Как только он смог отправиться в путешествие, они покинули Америку и прилетели в Вену. Этрих оставил жену, двоих детей и жизнь, которая раньше приносила ему удовлетворение и радость. Но он все бросил, потому что хотел быть с Изабеллой Нойкор. Он охотно отбросил все, чтобы остаток жизни провести с ней и их ребенком. Все сомнения были позади. Они вместе пересекли мост между тогда и сейчас.
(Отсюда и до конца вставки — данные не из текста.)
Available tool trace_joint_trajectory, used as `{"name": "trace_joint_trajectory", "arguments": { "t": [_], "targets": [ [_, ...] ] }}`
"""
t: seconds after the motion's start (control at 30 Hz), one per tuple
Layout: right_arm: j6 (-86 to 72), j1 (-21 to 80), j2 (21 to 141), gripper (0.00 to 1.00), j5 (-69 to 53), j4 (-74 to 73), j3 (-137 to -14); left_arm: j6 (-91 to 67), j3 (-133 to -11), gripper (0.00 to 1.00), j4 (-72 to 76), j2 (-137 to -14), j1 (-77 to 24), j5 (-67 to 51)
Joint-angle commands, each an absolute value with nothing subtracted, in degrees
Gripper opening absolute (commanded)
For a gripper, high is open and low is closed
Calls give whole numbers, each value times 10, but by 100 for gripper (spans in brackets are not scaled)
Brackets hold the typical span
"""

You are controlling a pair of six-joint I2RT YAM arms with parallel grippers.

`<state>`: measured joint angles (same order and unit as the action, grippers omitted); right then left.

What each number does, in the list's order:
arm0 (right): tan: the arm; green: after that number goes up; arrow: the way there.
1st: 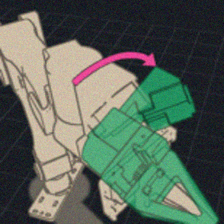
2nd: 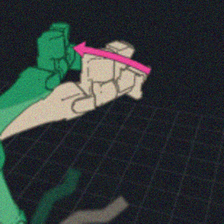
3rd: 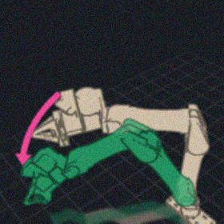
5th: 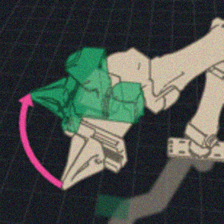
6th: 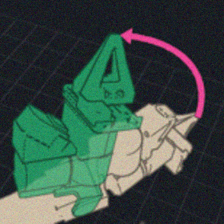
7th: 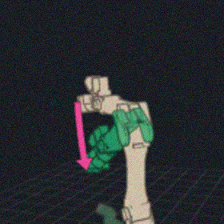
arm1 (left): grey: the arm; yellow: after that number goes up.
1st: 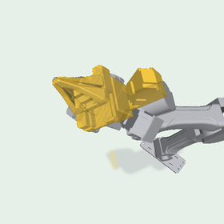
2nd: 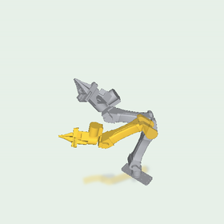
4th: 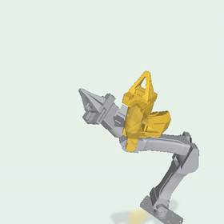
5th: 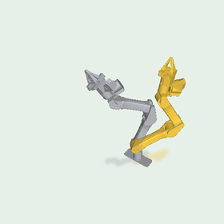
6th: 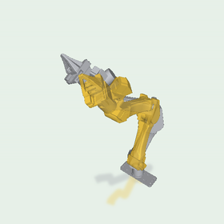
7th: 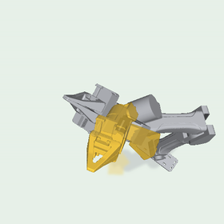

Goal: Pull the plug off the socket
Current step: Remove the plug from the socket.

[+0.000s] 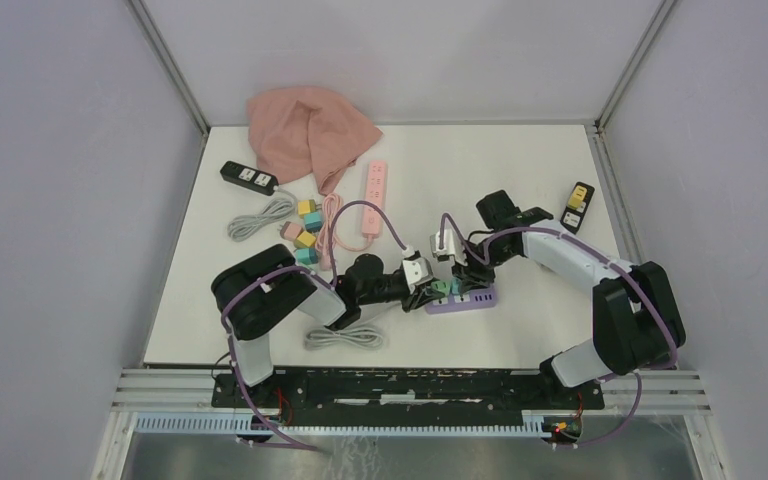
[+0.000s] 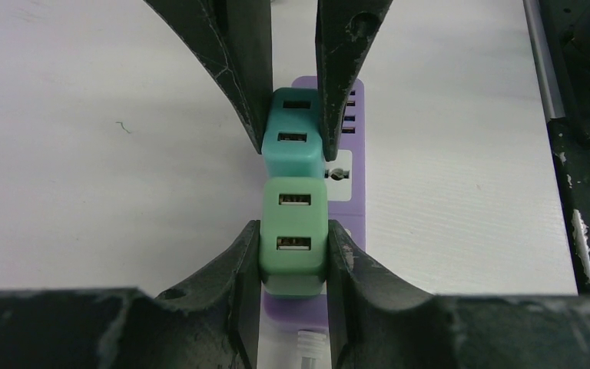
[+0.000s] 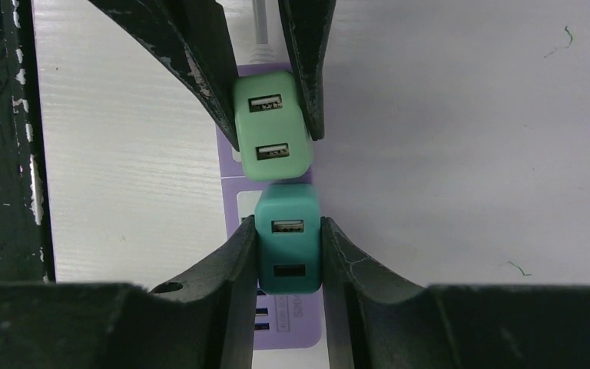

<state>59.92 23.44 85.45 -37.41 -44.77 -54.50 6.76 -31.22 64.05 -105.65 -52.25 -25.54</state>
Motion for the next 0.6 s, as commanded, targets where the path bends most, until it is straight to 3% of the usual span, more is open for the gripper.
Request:
{"name": "trace_joint_trajectory", "arguments": {
  "t": [0.0, 0.27, 0.57],
  "targets": [
    [608, 206, 847, 0, -357, -442, -556, 99, -298, 3, 612, -1075, -523, -241],
    [759, 219, 835, 0, -447, -555, -550, 100, -293, 3, 614, -1073, -515, -242],
    [507, 247, 823, 0, -432, -392, -557, 93, -292, 3, 617, -1076, -515, -243]
  ]
}}
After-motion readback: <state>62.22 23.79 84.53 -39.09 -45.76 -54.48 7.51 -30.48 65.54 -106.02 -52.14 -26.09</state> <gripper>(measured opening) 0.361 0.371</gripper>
Лай Хитцеля приобрел новый оттенок: он стал еще настойчивее, как будто они и впрямь были в опасности или накануне какого-то события. Этрих снова посмотрел в ту же сторону, что и собака, но ничего не увидел. И все же волнение Хитцеля его встревожило. Почему-то — кто знает? — он торопливо обернулся и поглядел туда, где несколько секунд назад потерпел крушение его самолет. Самолета не было.
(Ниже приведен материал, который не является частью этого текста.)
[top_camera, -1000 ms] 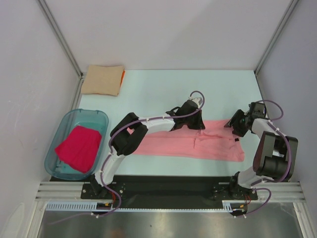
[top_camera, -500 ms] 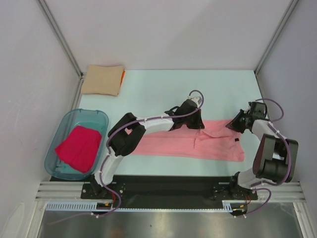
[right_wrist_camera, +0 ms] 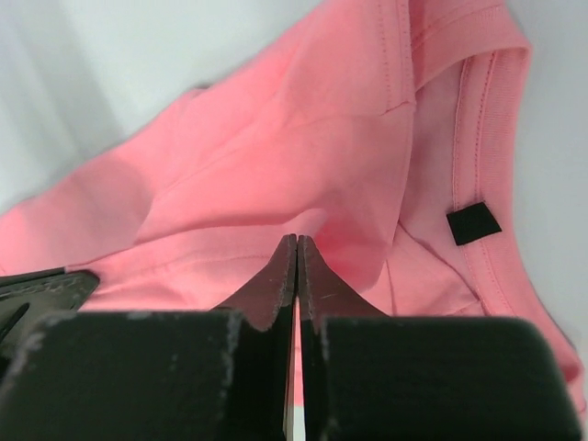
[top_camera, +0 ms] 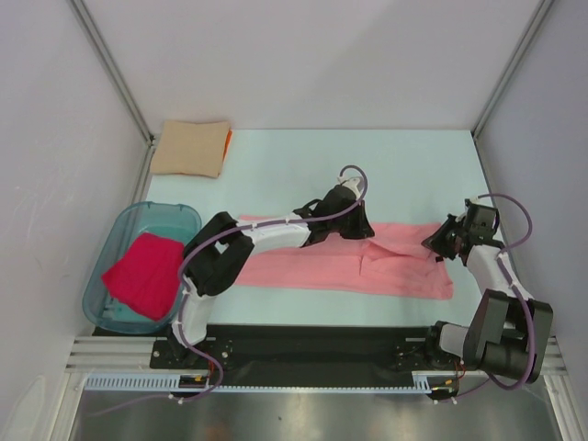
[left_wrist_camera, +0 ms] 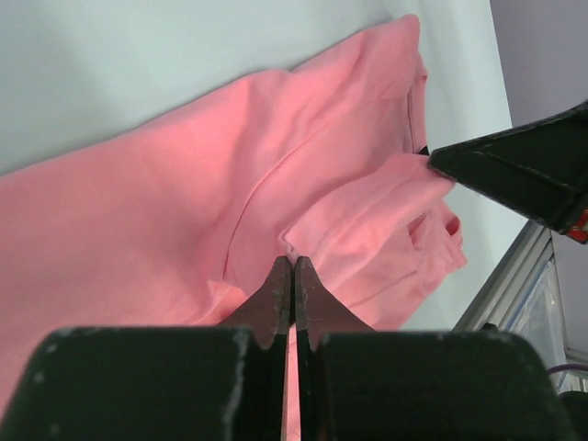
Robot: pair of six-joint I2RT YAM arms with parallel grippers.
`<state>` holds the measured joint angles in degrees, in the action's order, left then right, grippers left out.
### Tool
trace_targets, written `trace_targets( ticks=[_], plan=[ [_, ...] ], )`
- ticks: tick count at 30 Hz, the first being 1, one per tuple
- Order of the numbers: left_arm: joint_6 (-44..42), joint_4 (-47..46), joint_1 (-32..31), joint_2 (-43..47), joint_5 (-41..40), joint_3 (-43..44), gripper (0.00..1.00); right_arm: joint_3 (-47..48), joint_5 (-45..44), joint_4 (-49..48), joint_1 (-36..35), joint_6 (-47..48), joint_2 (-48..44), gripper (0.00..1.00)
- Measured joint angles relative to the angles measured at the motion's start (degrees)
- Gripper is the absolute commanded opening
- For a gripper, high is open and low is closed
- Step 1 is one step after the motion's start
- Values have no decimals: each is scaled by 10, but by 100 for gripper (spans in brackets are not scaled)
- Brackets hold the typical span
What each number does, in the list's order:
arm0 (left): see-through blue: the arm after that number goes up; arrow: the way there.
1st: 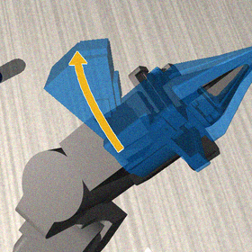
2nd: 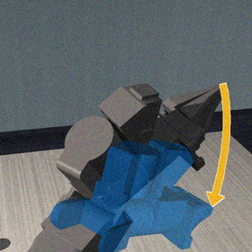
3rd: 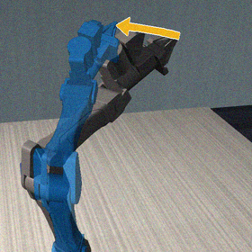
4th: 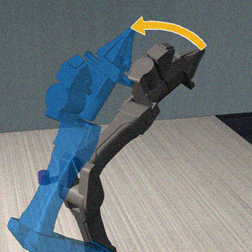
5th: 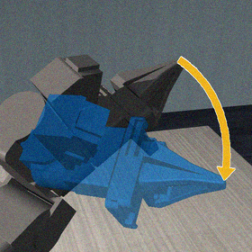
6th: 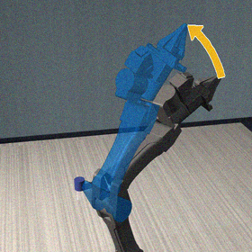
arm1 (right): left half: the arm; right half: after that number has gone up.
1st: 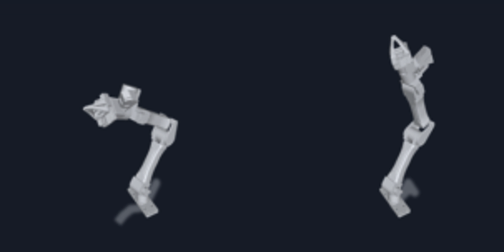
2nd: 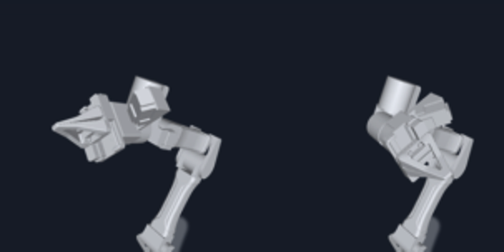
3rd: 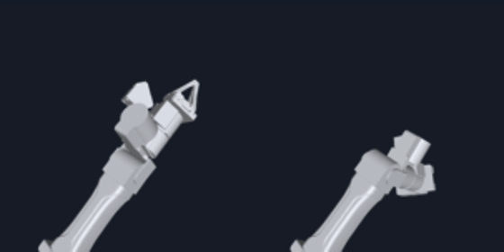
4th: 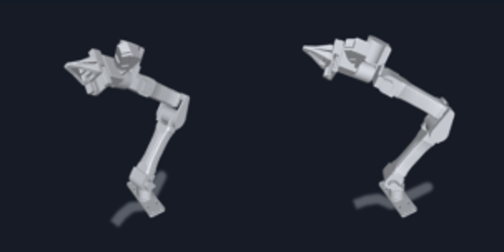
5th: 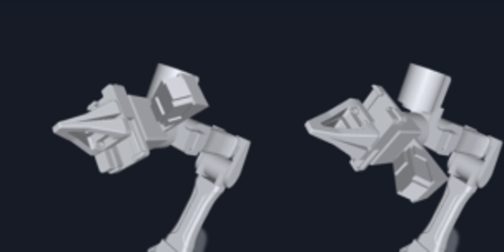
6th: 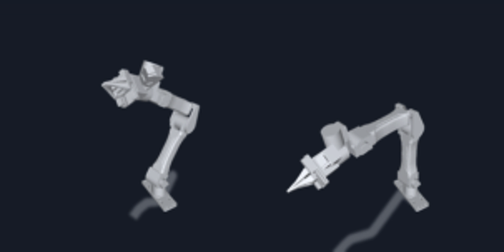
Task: Fold and stack the t-shirts
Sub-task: Fold the tshirt
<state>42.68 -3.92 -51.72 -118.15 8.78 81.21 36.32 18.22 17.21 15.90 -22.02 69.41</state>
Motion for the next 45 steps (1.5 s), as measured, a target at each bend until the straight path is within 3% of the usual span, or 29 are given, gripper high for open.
trace_targets(
  ticks=[21,23,24,25,26,29,32,35,40,45],
  plan=[
    [-5,4,-1,-48,2,63,4,71,-44,-31,3,-2,75,7],
    [-9,6,-1,-50,-7,66,11,72,-44,-38,3,-3,89,21],
    [-12,6,1,-53,-11,69,21,72,-45,-41,3,-4,99,34],
    [-16,12,2,-58,-15,75,26,75,-47,-41,3,-5,113,39],
    [-18,23,3,-64,-22,83,42,80,-50,-40,3,-3,130,45],
    [-30,57,9,-75,-47,96,69,93,-64,-32,3,0,170,53],
    [-51,76,17,-71,-69,86,74,93,-76,-12,3,3,163,68],
    [-75,79,22,-47,-66,42,76,80,-82,-4,3,9,109,74],
    [-98,39,25,1,-10,-26,74,56,-74,13,3,22,10,69],
    [-97,-18,23,14,47,-69,70,25,-59,27,-2,27,1,54]
  ],
)
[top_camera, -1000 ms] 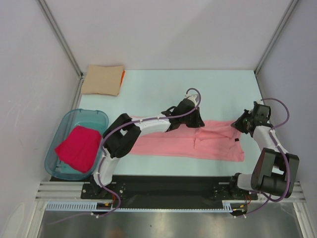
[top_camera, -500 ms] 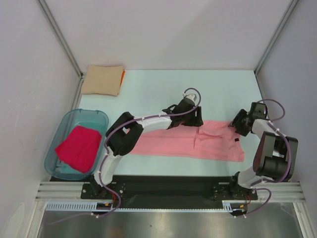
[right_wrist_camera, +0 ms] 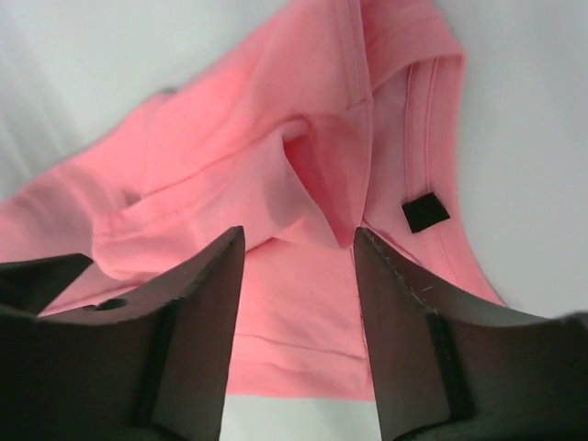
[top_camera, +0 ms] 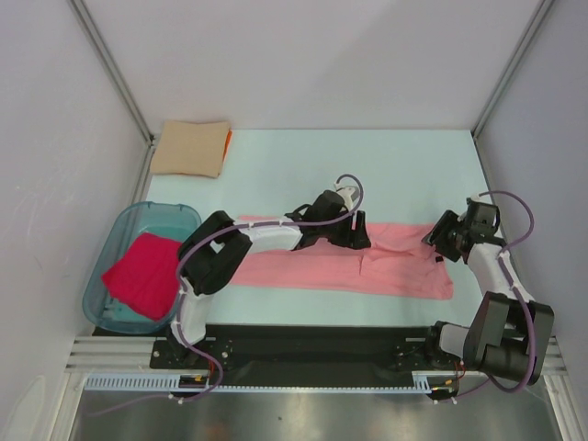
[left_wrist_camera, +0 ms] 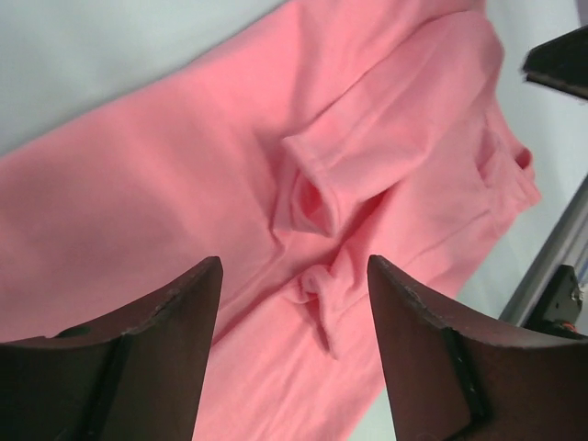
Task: Fold and stack the t-shirts
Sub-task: Fold the tshirt
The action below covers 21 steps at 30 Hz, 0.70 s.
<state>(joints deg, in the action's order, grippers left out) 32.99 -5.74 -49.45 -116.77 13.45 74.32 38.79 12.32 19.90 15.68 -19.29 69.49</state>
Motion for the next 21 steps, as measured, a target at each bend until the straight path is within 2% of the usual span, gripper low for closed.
trace_targets(
  ticks=[10,12,13,16,19,21],
  plan=[
    [-1,-23,-9,-47,35,56,63,-7,6,8,-11,-1,18,50],
    [-1,-19,-9,-56,35,66,61,-7,4,8,-11,-1,24,50],
    [-1,-17,-10,-59,36,70,56,-7,3,8,-11,-1,26,50],
    [-3,-10,-10,-69,38,82,52,-7,2,8,-11,0,40,42],
    [-3,-7,-10,-75,40,85,47,-7,2,7,-11,1,58,40],
    [-3,-5,-10,-78,45,85,47,-7,2,7,-11,1,66,40]
  ],
)
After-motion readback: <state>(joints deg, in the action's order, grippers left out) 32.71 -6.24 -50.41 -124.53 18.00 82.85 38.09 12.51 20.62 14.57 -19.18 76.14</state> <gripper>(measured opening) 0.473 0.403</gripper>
Похоже, Этрих не удивился. Быстрым взглядом он обвел местность, чтобы проверить, не ошибается ли он. Не ошибался — модель исчезла. И только тогда тень тревоги появилась на его лице. Пес не ошибся — назревала настоящая беда.
— Хитцель!
Собака умолкла на мгновение, а потом снова залаяла.
— Прекрати! Пошли, нам пора.
Этрих прикоснулся к собачьей макушке. А потом зашагал назад, к своей машине, со всей скоростью, на какую только был способен. Он еще не совсем поправился и потому не мог бежать. А ему хотелось.
В двухстах ярдах позади них в густом лесу стоял другой человек с собакой. Звали его Джон Фланнери. Был он дороден и, пожалуй, низковат. Носил аккуратно подстриженную бороду цвета соли с перцем. Люди иногда отпускали замечания о его сходстве с поздними фотографиями Хемингуэя. Фланнери всегда приятно было это слышать. Хемингуэя он не читал, но его личность ему импонировала.
Сегодня на нем была новехонькая голубая футболка, не заправленная за пояс новехоньких бежевых шортов со множеством карманов. Странно, но он был бос, хотя и стоял на лесной почве, где полно всяких колючих и острых штук.
Собака, громадный датский дог, белая в черных пятнах, как промокашка в чернилах, звалась Любой. У нее были голубые глаза, и она неподвижно стояла рядом с Фланнери. Присутствие этих двоих и заставило собаку Этриха залаять. Интересно, что Хитцель их почуял, но перепутал направление. Этрих ничего не увидел, когда посмотрел туда, куда лаял пес, потому что там ничего и не было. Фланнери и Люба стояли далеко позади них и бесстрастно наблюдали, как двое других зашагали прочь и наконец скрылись из виду. Фланнери обеими руками держал игрушечный самолет Этриха. Он был абсолютно цел и выглядел так, словно его только что вынули из коробки.
1
Производное от названия одного из районов Вены Хитцинг. (Здесь и далее прим. ред.)